Would you return every entry, exactly as it is written?

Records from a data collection
════
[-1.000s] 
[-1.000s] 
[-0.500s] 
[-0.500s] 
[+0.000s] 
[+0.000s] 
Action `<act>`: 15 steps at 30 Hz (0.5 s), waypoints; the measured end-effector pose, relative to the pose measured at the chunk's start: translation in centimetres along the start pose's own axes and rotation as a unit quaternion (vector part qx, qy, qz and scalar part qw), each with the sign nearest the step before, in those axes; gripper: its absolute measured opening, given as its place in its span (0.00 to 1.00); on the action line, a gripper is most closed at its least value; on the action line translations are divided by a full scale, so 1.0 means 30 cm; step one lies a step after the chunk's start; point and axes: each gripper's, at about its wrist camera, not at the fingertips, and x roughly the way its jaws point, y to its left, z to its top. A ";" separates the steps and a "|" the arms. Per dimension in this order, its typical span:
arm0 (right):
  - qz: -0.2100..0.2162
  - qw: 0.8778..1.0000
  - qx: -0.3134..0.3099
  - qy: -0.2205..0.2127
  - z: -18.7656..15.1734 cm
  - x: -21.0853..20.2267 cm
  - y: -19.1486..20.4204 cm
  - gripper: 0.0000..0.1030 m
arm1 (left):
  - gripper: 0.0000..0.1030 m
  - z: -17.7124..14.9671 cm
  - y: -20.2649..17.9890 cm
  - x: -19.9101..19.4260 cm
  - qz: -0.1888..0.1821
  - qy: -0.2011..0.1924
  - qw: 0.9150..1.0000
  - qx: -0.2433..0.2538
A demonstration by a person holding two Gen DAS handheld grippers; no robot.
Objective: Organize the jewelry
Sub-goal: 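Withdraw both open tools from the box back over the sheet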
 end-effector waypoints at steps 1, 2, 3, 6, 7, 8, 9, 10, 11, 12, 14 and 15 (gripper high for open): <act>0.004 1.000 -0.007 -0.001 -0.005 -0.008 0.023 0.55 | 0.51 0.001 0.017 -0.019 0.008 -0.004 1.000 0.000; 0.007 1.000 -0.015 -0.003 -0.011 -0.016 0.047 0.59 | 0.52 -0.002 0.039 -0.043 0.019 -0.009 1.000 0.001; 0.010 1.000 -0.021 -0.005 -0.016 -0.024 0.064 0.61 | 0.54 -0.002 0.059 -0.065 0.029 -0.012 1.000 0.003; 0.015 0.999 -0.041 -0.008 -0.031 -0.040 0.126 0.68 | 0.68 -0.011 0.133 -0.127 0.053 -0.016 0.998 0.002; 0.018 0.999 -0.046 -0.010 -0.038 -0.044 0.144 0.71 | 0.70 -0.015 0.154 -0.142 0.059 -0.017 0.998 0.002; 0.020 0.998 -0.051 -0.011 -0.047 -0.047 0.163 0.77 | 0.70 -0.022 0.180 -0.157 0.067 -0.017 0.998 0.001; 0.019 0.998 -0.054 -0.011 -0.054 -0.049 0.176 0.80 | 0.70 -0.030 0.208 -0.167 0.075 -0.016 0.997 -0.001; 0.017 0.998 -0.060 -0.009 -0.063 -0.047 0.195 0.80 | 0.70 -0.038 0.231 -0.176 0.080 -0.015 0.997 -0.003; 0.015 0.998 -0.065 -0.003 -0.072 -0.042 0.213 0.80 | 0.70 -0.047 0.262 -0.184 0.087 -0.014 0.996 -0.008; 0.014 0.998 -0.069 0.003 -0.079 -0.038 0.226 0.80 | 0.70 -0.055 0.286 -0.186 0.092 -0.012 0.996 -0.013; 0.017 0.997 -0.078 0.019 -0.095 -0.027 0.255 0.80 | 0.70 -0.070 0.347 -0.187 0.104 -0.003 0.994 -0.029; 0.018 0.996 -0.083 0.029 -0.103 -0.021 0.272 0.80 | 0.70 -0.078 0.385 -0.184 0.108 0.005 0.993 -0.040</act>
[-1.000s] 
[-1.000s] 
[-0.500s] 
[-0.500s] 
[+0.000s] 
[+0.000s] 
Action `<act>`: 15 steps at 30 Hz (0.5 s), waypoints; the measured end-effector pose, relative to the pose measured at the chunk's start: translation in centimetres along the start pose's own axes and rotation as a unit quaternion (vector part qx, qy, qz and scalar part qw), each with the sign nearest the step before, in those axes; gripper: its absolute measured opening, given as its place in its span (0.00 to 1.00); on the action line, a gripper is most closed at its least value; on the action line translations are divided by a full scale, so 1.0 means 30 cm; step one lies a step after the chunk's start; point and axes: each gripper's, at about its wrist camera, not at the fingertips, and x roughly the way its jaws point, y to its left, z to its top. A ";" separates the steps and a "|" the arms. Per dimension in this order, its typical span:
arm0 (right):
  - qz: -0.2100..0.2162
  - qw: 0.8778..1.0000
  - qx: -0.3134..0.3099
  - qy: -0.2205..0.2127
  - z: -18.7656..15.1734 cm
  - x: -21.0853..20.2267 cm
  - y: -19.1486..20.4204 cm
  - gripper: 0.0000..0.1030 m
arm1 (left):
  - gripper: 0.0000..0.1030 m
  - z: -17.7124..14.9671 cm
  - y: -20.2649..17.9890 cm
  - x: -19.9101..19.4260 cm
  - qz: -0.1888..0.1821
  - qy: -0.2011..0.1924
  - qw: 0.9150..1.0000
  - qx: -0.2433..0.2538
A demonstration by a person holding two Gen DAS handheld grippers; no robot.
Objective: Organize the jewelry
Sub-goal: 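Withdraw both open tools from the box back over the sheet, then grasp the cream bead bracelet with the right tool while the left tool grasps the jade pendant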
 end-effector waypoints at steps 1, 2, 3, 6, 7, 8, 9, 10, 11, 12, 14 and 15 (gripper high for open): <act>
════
**EXERCISE ANSWER:**
[-1.000s] 
[-1.000s] 
[-0.500s] 
[-0.500s] 
[+0.000s] 
[+0.000s] 
Action `<act>`: 15 steps at 30 Hz (0.5 s), waypoints; the measured end-effector pose, relative to the pose measured at the chunk's start: translation in centimetres along the start pose's own axes and rotation as a unit quaternion (vector part qx, qy, qz and scalar part qw), each with the sign nearest the step before, in those axes; gripper: its absolute measured opening, given as its place in its span (0.00 to 1.00); on the action line, a gripper is most closed at its least value; on the action line translations are divided by a full scale, so 1.0 means 30 cm; step one lies a step after the chunk's start; point and axes: each gripper's, at about its wrist camera, not at the fingertips, and x roughly the way its jaws point, y to its left, z to its top. A ";" separates the steps and a "|" the arms. Per dimension in this order, its typical span:
arm0 (right):
  - qz: -0.2100..0.2162
  - qw: 0.8778..1.0000
  - qx: -0.3134..0.3099
  - qy: -0.2205..0.2127
  - z: -18.7656..15.1734 cm
  - x: -21.0853..20.2267 cm
  - y: -19.1486..20.4204 cm
  - gripper: 0.0000..0.1030 m
arm1 (left):
  - gripper: 0.0000..0.1030 m
  - z: -17.7124..14.9671 cm
  - y: -20.2649..17.9890 cm
  - x: -19.9101..19.4260 cm
  - qz: -0.1888..0.1821
  - qy: -0.2011..0.1924
  - qw: 0.9150..1.0000
  - qx: -0.2433..0.2538
A demonstration by a person holding two Gen DAS handheld grippers; no robot.
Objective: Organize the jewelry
Sub-goal: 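Withdraw both open tools from the box back over the sheet
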 end-effector waypoints at steps 1, 2, 3, 6, 7, 8, 9, 10, 11, 12, 14 and 15 (gripper high for open): <act>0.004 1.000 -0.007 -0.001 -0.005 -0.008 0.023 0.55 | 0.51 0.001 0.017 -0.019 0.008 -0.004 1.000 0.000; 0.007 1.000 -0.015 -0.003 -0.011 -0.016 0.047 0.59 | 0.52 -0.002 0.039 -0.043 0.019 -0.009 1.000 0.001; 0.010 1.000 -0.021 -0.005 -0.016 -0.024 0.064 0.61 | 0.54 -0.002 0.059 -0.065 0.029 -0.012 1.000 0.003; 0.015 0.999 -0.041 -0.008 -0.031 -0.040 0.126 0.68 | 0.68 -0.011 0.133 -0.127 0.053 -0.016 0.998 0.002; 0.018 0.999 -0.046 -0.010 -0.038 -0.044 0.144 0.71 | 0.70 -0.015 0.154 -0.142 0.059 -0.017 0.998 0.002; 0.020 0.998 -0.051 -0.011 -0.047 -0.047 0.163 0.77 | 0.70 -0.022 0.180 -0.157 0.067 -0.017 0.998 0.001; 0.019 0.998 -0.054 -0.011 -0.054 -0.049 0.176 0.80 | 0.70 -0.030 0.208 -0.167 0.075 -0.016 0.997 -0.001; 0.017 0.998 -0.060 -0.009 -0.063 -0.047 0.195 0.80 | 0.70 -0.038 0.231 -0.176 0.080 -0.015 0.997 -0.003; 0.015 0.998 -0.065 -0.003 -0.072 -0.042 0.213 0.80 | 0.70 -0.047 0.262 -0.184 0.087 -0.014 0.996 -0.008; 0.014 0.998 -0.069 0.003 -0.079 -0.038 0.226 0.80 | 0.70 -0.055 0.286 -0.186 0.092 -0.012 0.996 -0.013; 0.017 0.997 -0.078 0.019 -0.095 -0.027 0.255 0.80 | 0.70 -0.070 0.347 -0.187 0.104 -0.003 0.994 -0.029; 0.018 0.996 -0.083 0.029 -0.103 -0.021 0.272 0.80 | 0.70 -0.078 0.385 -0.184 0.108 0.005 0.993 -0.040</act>
[-1.000s] 
[-1.000s] 
[-0.500s] 
[-0.500s] 
[+0.000s] 
[+0.000s] 
Action `<act>`: 15 steps at 30 Hz (0.5 s), waypoints; the measured end-effector pose, relative to the pose measured at the chunk's start: translation in centimetres along the start pose's own axes and rotation as a unit quaternion (vector part qx, qy, qz and scalar part qw), each with the sign nearest the step before, in those axes; gripper: its absolute measured opening, given as its place in its span (0.00 to 1.00); on the action line, a gripper is most closed at its least value; on the action line translations are divided by a full scale, so 1.0 means 30 cm; step one lies a step after the chunk's start; point and axes: each gripper's, at about its wrist camera, not at the fingertips, and x roughly the way its jaws point, y to its left, z to its top. A ";" separates the steps and a "|" the arms. Per dimension in this order, its typical span:
arm0 (right):
  - qz: -0.2100..0.2162
  - qw: 0.8778..1.0000
  - qx: -0.3134..0.3099
  - qy: -0.2205..0.2127
  - z: -18.7656..15.1734 cm
  - x: -21.0853..20.2267 cm
  - y: -19.1486..20.4204 cm
  - gripper: 0.0000..0.1030 m
arm1 (left):
  - gripper: 0.0000..0.1030 m
  - z: -17.7124..14.9671 cm
  - y: -20.2649..17.9890 cm
  - x: -19.9101..19.4260 cm
  - qz: -0.1888..0.1821
  - qy: -0.2011..0.1924
  - qw: 0.9150..1.0000
  - qx: -0.2433..0.2538
A demonstration by a person holding two Gen DAS handheld grippers; no robot.
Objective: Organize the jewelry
Sub-goal: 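Withdraw both open tools from the box back over the sheet, then grasp the cream bead bracelet with the right tool while the left tool grasps the jade pendant
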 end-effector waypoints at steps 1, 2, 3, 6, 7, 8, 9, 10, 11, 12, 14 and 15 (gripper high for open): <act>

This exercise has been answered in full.